The Ministry of Finance, under Taliban control, passed the budget for the current fiscal year three months ago and forwarded it to Kandahar for the leader’s approval. However, no details have yet been published on the financial plan, which has raised concerns about the allocation of funds.
Although Taliban leader Hibatullah Akhundzada approved the budget, specific details about the allocation of funds for regular and development expenses, among other specifics, remain undisclosed.
Sayed Massoud, a former economics lecturer at Kabul University, stated: “In accordance with their political policies, preferences, and demands, they seem to prefer keeping the budget details confined to their inner circle. The primary concern lies in the financial resources to cover expenses.”
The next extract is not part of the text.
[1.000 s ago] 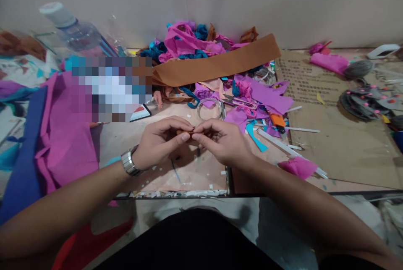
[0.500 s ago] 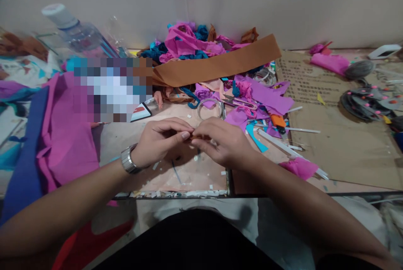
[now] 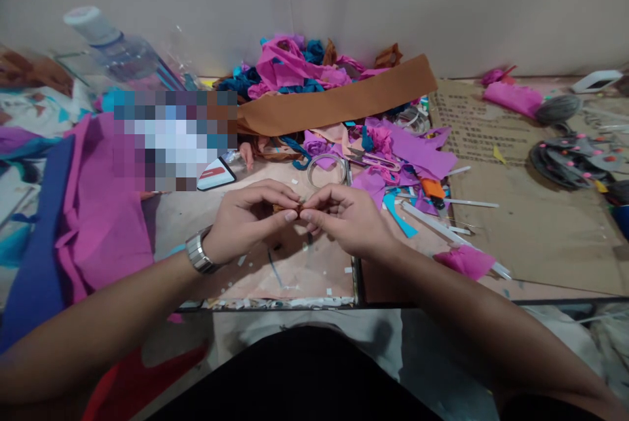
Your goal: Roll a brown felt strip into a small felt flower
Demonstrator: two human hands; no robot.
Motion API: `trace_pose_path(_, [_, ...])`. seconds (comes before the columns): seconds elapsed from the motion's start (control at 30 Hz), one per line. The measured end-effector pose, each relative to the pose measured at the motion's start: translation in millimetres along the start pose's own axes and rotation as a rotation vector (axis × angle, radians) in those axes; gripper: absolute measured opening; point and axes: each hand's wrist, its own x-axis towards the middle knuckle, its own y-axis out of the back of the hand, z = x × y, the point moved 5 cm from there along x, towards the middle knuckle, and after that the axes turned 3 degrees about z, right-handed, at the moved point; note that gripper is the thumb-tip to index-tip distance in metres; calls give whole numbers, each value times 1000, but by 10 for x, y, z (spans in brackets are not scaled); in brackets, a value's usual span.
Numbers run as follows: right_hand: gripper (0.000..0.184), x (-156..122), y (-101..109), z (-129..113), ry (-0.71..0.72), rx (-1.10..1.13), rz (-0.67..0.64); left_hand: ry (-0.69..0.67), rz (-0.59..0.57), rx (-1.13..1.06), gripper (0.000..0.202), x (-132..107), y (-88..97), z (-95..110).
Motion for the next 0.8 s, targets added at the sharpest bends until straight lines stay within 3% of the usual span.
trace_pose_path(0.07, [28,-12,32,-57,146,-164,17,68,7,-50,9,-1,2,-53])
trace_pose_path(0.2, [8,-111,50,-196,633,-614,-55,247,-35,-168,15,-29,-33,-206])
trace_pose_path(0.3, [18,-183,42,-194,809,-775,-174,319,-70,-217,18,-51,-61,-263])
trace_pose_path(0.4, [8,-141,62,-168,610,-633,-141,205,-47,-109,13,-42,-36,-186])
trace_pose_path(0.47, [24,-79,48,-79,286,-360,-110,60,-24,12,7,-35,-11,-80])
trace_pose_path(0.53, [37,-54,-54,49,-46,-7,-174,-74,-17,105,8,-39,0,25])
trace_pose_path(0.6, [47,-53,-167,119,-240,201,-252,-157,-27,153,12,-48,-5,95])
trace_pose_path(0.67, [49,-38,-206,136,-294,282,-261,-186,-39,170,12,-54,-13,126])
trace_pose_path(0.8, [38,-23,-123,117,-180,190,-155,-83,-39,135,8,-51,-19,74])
The budget was initially announced in March, but shortly thereafter, the former Taliban finance minister, Hedayatullah Badri, resigned from his position. The budget received approval from the Taliban leader in April, one month after Badri’s resignation.
According to information provided by the de facto authorities, the development budget was reduced by 28 billion Afs, from 161 billion Afs in the previous year. Additionally, a budget deficit of 44 billion Afs was reported for the same period.
Siyar Quraishi, the former head of the private banks’ union, noted that customs revenues are now collected in cash since the Taliban assumed control of Afghanistan. “Customs revenues are being collected in cash within the country, and the previously utilized system is no longer in place. Numerous changes have been implemented in the customs process,” Quraishi explained.
In the solar year 1401 (2022), the Taliban halved the budget ceiling compared to the previous year, 1400 (2021).
For the year 1401, the Taliban announced an allocation of 231 billion Afs, justifying the reduction in the development budget by citing a halt in projects across several provinces.